▸ **EXERCISE INSTRUCTIONS**
What you return must match the listing below line for line, minus its pictures.
##### INPUT RECORDS #####
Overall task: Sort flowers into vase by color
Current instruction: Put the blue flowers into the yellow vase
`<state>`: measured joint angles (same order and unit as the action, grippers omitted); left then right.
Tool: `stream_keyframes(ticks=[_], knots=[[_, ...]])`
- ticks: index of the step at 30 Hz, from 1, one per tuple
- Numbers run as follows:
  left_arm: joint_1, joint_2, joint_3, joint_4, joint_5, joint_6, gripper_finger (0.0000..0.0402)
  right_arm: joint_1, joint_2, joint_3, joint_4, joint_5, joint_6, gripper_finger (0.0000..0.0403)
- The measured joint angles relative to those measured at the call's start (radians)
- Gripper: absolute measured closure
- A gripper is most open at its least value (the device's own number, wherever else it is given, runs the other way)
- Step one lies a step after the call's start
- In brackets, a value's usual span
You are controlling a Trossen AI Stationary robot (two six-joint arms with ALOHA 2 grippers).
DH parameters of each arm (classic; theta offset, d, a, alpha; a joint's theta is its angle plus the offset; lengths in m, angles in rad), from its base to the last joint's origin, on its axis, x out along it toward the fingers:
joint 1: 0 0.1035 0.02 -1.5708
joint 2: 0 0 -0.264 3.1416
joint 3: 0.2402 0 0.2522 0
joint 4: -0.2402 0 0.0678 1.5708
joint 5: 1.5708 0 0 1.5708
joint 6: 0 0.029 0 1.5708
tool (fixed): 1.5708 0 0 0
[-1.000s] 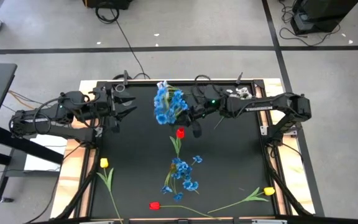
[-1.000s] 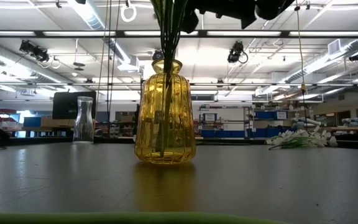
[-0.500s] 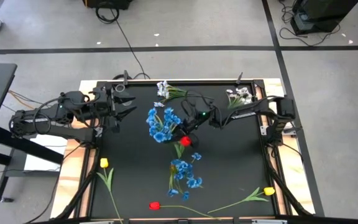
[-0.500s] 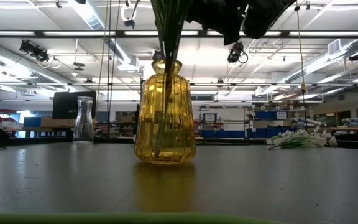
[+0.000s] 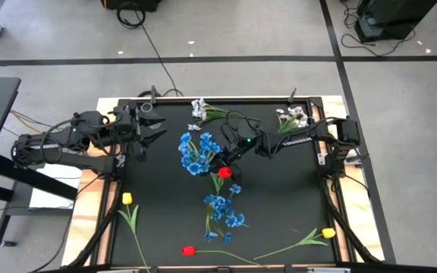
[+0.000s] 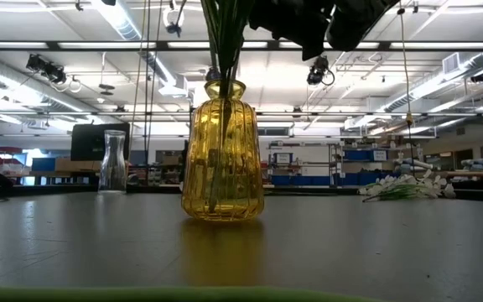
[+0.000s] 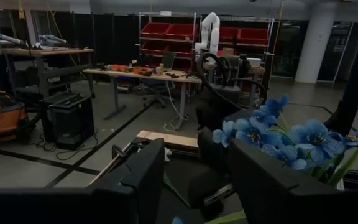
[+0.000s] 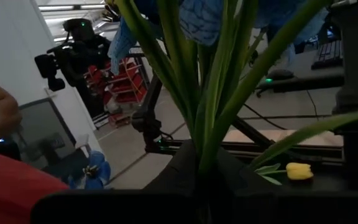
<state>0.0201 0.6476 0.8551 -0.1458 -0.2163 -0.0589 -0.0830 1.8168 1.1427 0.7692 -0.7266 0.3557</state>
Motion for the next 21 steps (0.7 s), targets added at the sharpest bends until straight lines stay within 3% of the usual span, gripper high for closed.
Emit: stream_keyframes(ticks=[21], knots=[[0.0,0.0,0.0,0.0,0.0,0.0,0.0218,0.006,0.0,0.0,-0.033,-0.027,0.004,0.0367]])
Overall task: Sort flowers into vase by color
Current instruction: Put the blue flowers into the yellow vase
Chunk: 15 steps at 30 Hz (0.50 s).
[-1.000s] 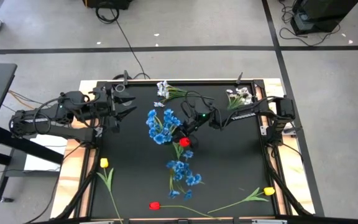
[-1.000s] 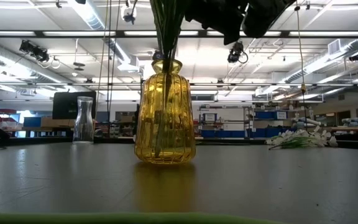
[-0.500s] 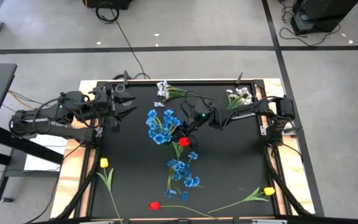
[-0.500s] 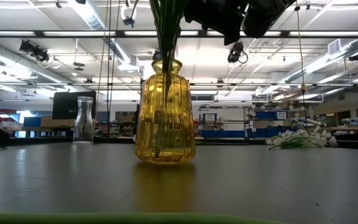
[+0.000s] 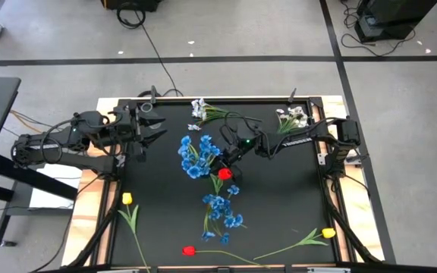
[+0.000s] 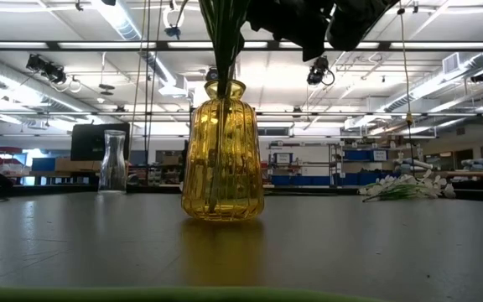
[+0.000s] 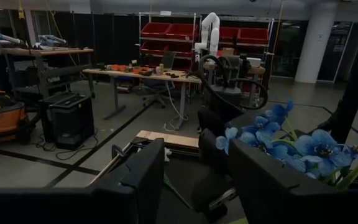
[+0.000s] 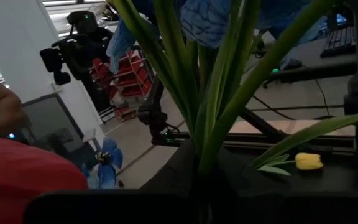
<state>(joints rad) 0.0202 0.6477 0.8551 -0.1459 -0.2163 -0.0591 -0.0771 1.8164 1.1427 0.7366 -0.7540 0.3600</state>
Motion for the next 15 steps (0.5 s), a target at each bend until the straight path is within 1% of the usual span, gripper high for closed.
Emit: stream_keyframes(ticks=[4,7,10,15], knots=[[0.0,0.0,0.0,0.0,0.0,0.0,0.0218,0.002,0.0,0.0,-0.001,0.0,0.012,0.0366],[0.0,0.0,0.0,0.0,0.0,0.001,0.0218,0.004,0.0,0.0,-0.003,0.0,0.033,0.0358],[0.0,0.0,0.0,0.0,0.0,0.0,0.0218,0.01,0.0,0.0,-0.013,0.0,0.041,0.0338],[0.0,0.0,0.0,0.0,0.0,0.0,0.0218,0.011,0.0,0.0,-0.015,0.003,0.041,0.0294]])
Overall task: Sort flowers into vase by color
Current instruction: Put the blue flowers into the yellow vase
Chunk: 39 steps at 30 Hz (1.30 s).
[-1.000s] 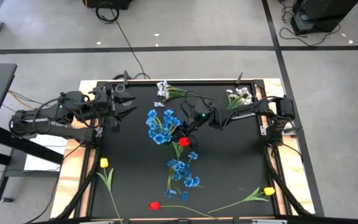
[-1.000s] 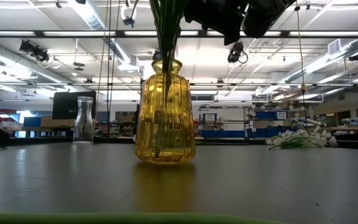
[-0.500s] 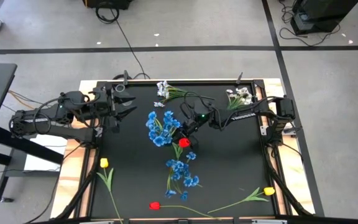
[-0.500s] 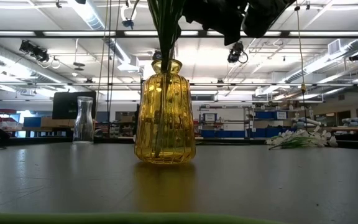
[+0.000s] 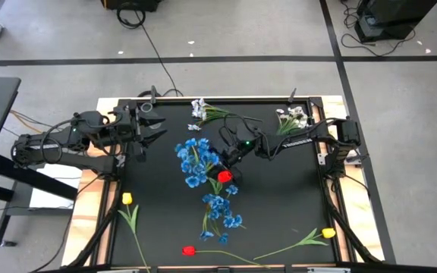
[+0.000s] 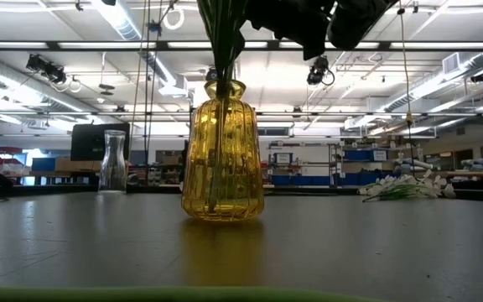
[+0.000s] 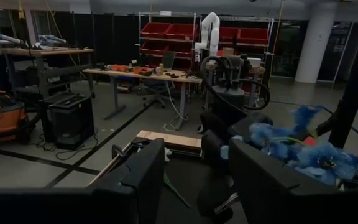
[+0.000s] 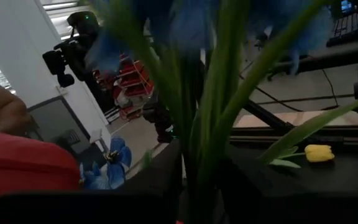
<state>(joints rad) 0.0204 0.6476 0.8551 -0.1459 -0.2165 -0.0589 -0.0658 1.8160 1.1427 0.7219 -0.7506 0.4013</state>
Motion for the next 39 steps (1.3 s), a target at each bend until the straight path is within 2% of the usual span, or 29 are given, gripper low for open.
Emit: stream_keyframes(ticks=[9,13,18,26,30,39], knots=[[0.0,0.0,0.0,0.0,0.0,0.0,0.0218,0.0,0.0,0.0,0.001,-0.015,-0.044,0.0239],[0.0,0.0,0.0,0.0,0.0,0.0,0.0218,-0.001,-0.003,0.0,0.01,-0.048,-0.091,0.0235],[0.0,0.0,0.0,0.0,0.0,0.0,0.0218,-0.017,-0.019,0.0,0.023,-0.145,-0.104,0.0235],[0.0,0.0,0.0,0.0,0.0,0.0,0.0218,-0.023,-0.029,0.017,-0.007,-0.11,-0.11,0.0225],[0.0,0.0,0.0,0.0,0.0,0.0,0.0218,-0.023,-0.029,0.055,-0.106,-0.142,-0.139,0.0201],[0.0,0.0,0.0,0.0,0.0,0.0,0.0218,-0.027,-0.029,0.061,-0.162,-0.233,-0.116,0.0127]])
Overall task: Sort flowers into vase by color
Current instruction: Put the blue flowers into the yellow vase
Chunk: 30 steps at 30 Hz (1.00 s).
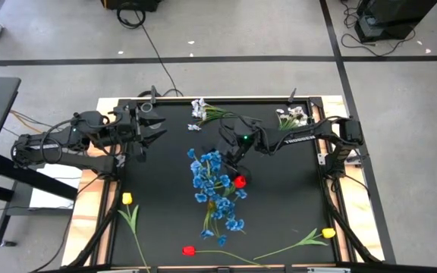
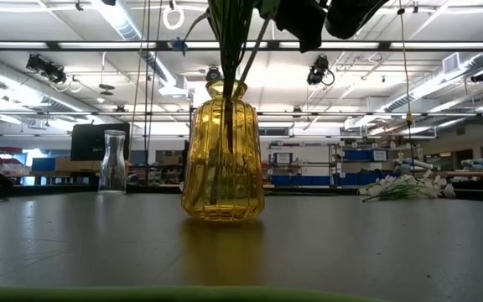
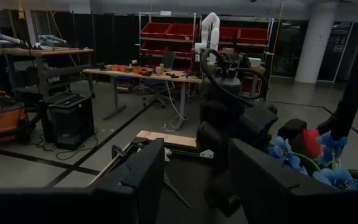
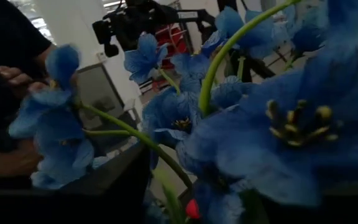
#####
▸ **EXERCISE RESPONSE**
Overall task: Sort flowers into vase by color
Current instruction: Put the blue flowers into the yellow vase
`<state>`: measured joint angles (same order and unit as the action, grippers omitted); left then right.
Tool: `stream_keyframes(ticks=[_], knots=[[_, ...]])`
- ticks: index of the step at 30 Hz, from 1, one per tuple
- Numbers run as follows:
  left_arm: joint_1, joint_2, joint_3, joint_4, joint_5, joint_6, gripper_finger (0.0000..0.0402)
  right_arm: joint_1, joint_2, joint_3, joint_4, joint_5, joint_6, gripper_finger (0.0000..0.0403)
- The measured joint angles relative to those measured at the call's start (radians)
- Gripper: absolute measured closure
- A gripper is most open at its least value (the device's own number, wherever else it is given, runs the other way)
- Step one lies a step after the call's start
- In brackets, a value's usual span
You are controlling a Trossen AI Stationary robot (two six-joint arms with ALOHA 2 grippers).
DH parameters of each arm (classic; theta offset, d, a, alpha; a joint's theta is its angle plus the offset; lengths in m, angles in rad), from its base to the last joint's origin, on its axis, x out along it toward the fingers:
joint 1: 0 0.1035 0.02 -1.5708
joint 2: 0 0 -0.264 3.1416
joint 3: 0.2402 0 0.2522 0
joint 4: -0.2402 0 0.0678 1.5708
joint 5: 1.5708 0 0 1.5708
joint 6: 0 0.029 0 1.5708
tool (fixed): 1.5708 0 0 0
[-1.000s] 
[-1.000s] 
[-0.500s] 
[-0.500s] 
[+0.000s] 
[+0.000s] 
[+0.000s] 
[+0.000s] 
<state>0.0201 0.6476 0.8551 -0.1458 -0.2163 -0.0589 -0.0830 1.8168 1.1427 0.7692 -0.7266 0.3557</state>
Motion for the next 21 steps (0.7 s), targets added at the sharpest bends until straight lines stay within 3% of the usual span, gripper high for closed.
Emit: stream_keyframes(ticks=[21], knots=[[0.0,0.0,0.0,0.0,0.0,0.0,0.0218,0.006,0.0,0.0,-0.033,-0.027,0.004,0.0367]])
Overall task: Sort flowers into vase by color
Current instruction: Put the blue flowers into the yellow vase
Chunk: 15 steps at 30 Hz (0.50 s).
[-1.000s] 
[-1.000s] 
[-0.500s] 
[-0.500s] 
[+0.000s] 
[+0.000s] 
[+0.000s] 
[+0.000s] 
<state>(joints rad) 0.0202 0.6477 0.8551 -0.1459 -0.2163 -0.0591 -0.0771 1.8164 1.1427 0.7366 -0.7540 0.3600</state>
Motion for the next 15 steps (0.5 s), a target at each bend until the straight path is within 1% of the usual span, gripper high for closed.
Emit: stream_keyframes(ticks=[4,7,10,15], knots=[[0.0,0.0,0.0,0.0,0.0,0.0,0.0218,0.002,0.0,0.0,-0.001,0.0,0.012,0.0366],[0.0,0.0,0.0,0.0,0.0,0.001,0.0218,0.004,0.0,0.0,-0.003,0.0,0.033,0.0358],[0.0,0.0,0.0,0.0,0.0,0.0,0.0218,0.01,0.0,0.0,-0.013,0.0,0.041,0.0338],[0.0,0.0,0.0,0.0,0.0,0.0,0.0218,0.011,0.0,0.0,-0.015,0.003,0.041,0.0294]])
Overall task: Sort flowers into vase by color
Current instruction: Put the blue flowers into the yellow vase
Chunk: 39 steps at 30 Hz (1.30 s).
[-1.000s] 
[-1.000s] 
[-0.500s] 
[-0.500s] 
[+0.000s] 
[+0.000s] 
[+0.000s] 
[+0.000s] 
<state>(joints rad) 0.0204 0.6476 0.8551 -0.1459 -0.2165 -0.0589 -0.0658 1.8160 1.1427 0.7219 -0.7506 0.4013</state>
Motion for the next 39 steps (1.3 s), a target at each bend until the straight path is within 2% of the usual span, or 29 are given, gripper low for open.
Emit: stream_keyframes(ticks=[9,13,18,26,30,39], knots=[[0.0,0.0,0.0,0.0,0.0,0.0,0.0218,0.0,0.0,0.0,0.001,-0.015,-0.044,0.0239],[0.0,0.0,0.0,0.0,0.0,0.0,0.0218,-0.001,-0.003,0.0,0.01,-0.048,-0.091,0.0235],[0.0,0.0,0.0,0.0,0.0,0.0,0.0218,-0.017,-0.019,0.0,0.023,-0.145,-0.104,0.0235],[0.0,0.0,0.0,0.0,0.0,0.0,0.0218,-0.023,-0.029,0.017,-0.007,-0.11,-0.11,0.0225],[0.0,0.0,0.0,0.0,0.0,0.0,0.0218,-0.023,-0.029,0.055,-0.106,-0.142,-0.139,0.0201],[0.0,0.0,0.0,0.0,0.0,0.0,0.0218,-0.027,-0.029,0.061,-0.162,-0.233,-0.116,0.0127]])
Overall task: Sort flowers into vase by color
Current instruction: Put the blue flowers into the yellow vase
Chunk: 30 steps at 30 Hz (1.00 s).

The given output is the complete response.